Quando si tratta di fast fashion, la sovrabbondanza di vestiti a buon mercato prodotti da aziende il cui unico obiettivo è quello di creare domanda per i loro articoli e aumentare il proprio fatturato, non ha solo contribuito al problema dei rifiuti globali, ma può esserne uno dei principali responsabili. Nel 2014, gli americani hanno comprato il 500% in più di vestiti rispetto agli anni '80 e i canadesi il 400% in più.

Gli esperti, analizzando i dati del 2018 hanno stimato che l'85% dei vestiti donati non è stato indossato da altri ma, al contrario, è finito in discarica. Dato che molti di questi tessuti sono fatti di fibre sintetiche e non si degradano facilmente, l'abbigliamento è diventato rapidamente il più grande problema di rifiuti globale.

Anche se il problema è significativo, ci sono opzioni potenzialmente efficaci che potrebbero aiutare a ridurre l'inquinamento e alcune che continueranno ad alimentare lo stato emotivo che si ottiene con nuovi vestiti. Prima, però, di discutere queste idee innovative, scopriamo perché è fondamentale per tutti noi cambiare il modo in cui compriamo, indossiamo e smaltiamo i vestiti.

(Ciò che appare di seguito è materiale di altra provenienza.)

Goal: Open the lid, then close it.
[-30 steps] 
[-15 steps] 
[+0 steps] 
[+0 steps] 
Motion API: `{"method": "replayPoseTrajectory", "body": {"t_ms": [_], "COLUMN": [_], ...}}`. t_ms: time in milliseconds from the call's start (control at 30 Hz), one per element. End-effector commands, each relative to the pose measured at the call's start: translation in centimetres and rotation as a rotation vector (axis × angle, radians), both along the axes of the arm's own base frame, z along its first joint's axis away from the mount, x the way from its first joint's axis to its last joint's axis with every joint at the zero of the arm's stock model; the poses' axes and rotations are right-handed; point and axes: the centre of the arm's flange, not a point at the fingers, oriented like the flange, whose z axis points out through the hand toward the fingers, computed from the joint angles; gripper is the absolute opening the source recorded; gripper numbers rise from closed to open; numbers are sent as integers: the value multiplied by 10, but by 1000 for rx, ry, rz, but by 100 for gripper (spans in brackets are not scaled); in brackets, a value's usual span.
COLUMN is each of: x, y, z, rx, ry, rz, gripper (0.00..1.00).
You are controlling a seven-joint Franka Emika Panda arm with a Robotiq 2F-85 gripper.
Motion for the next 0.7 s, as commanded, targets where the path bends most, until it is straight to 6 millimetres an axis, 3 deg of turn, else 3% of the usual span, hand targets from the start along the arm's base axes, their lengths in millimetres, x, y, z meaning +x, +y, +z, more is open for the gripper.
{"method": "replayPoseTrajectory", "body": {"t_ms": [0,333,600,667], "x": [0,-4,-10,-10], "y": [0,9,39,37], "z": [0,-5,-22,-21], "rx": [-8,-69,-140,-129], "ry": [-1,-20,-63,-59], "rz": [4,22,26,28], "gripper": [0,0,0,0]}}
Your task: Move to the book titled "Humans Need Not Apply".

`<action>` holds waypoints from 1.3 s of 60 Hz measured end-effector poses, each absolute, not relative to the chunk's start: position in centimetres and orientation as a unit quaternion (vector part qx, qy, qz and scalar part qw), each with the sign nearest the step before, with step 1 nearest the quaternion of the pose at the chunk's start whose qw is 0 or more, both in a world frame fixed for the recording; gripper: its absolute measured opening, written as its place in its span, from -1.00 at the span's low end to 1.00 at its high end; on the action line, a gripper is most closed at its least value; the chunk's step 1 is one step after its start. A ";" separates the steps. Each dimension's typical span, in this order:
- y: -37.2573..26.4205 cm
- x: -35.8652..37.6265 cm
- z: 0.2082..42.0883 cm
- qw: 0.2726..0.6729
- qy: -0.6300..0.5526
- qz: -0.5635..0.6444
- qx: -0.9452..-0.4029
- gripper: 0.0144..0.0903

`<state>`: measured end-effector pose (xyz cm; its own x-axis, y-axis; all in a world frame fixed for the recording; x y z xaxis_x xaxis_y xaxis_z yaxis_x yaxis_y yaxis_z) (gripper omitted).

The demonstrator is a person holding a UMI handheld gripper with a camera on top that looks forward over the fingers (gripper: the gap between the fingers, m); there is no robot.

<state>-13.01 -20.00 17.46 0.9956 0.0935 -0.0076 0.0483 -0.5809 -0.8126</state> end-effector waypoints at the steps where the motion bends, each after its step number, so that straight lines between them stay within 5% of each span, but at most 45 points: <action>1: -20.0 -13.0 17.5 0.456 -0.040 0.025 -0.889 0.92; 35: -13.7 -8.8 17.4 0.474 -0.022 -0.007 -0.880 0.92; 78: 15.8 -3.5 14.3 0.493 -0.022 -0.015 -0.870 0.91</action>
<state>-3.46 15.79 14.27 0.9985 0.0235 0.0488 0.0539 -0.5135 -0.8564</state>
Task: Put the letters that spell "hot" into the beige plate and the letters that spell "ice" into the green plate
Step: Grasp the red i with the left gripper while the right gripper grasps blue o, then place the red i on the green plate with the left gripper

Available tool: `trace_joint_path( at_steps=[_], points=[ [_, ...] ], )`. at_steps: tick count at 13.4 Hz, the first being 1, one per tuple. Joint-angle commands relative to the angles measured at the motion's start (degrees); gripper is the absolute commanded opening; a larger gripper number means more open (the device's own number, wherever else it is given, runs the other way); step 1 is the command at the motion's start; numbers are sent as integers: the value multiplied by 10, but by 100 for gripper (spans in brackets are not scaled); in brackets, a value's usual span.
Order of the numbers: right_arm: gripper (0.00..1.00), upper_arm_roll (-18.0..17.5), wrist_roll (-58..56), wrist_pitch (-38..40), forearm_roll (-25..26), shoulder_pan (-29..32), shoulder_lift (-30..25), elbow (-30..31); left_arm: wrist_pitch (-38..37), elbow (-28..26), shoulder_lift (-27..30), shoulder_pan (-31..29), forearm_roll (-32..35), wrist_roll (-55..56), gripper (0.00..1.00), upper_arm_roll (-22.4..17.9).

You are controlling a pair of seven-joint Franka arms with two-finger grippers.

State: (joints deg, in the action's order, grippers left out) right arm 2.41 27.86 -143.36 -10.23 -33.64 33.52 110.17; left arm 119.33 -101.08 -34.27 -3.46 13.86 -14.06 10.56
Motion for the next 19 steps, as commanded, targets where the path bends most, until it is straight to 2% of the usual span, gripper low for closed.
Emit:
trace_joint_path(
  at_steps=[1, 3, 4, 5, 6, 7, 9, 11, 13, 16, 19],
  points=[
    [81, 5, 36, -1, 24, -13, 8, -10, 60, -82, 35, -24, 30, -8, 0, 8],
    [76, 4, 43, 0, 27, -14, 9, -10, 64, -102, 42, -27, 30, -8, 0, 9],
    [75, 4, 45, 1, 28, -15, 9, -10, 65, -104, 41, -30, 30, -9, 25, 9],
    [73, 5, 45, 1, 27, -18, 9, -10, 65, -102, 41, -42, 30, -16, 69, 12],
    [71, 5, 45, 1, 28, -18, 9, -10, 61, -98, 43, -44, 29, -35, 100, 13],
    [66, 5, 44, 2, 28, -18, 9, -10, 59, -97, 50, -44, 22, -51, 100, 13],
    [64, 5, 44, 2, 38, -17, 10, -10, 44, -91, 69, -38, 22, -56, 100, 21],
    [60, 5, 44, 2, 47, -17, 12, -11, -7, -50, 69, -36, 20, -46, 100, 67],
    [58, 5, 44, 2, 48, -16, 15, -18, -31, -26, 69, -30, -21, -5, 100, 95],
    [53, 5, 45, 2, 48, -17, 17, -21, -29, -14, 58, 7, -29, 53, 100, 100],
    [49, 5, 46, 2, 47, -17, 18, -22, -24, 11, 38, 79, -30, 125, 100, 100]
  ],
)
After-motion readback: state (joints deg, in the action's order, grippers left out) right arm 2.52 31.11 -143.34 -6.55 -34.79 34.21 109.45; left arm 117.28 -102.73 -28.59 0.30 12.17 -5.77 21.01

I rifiuti tessili sono un problema in crescita

Secondo le statistiche, sembra che la donna media possieda 30 abiti, un gorsso aumento rispetto ai nove degli anni '30. Nel 2015, l'industria dell'abbigliamento statunitense era un business da 12 miliardi di dollari, costruito su famiglie che spendevano 1.700 dollari in vestiti ogni anno. Gli esperti hanno stimato che nel 2019 il valore del mercato dell'abbigliamento era balzato a 359,9 miliardi di dollari (300 miliardi di euro).

L'importo in dollari speso ogni anno non è finanziariamente significativo, ma dato che il fast fashion è economico, rappresenta un volume crescente di prodotti tessili, il che significa anche che c'è un crescente volume di rifiuti. Dove vanno a finire tutti questi rifiuti?

Recentemente, ABC News Australia ha seguito il viaggio dei vestiti donati dal Regno Unito, dagli Stati Uniti e dall'Australia per le strade del Ghana, dove ogni settimana arrivano quasi 15 milioni di indumenti usati, che inondano il mercato dell'abbigliamento della città. Probabilmente perché molti dei vestiti che vengono donati oggi sono stati realizzati a buon mercato e venduti a buon mercato, si stima che il 40% di ciò che arriva vada direttamente in discarica.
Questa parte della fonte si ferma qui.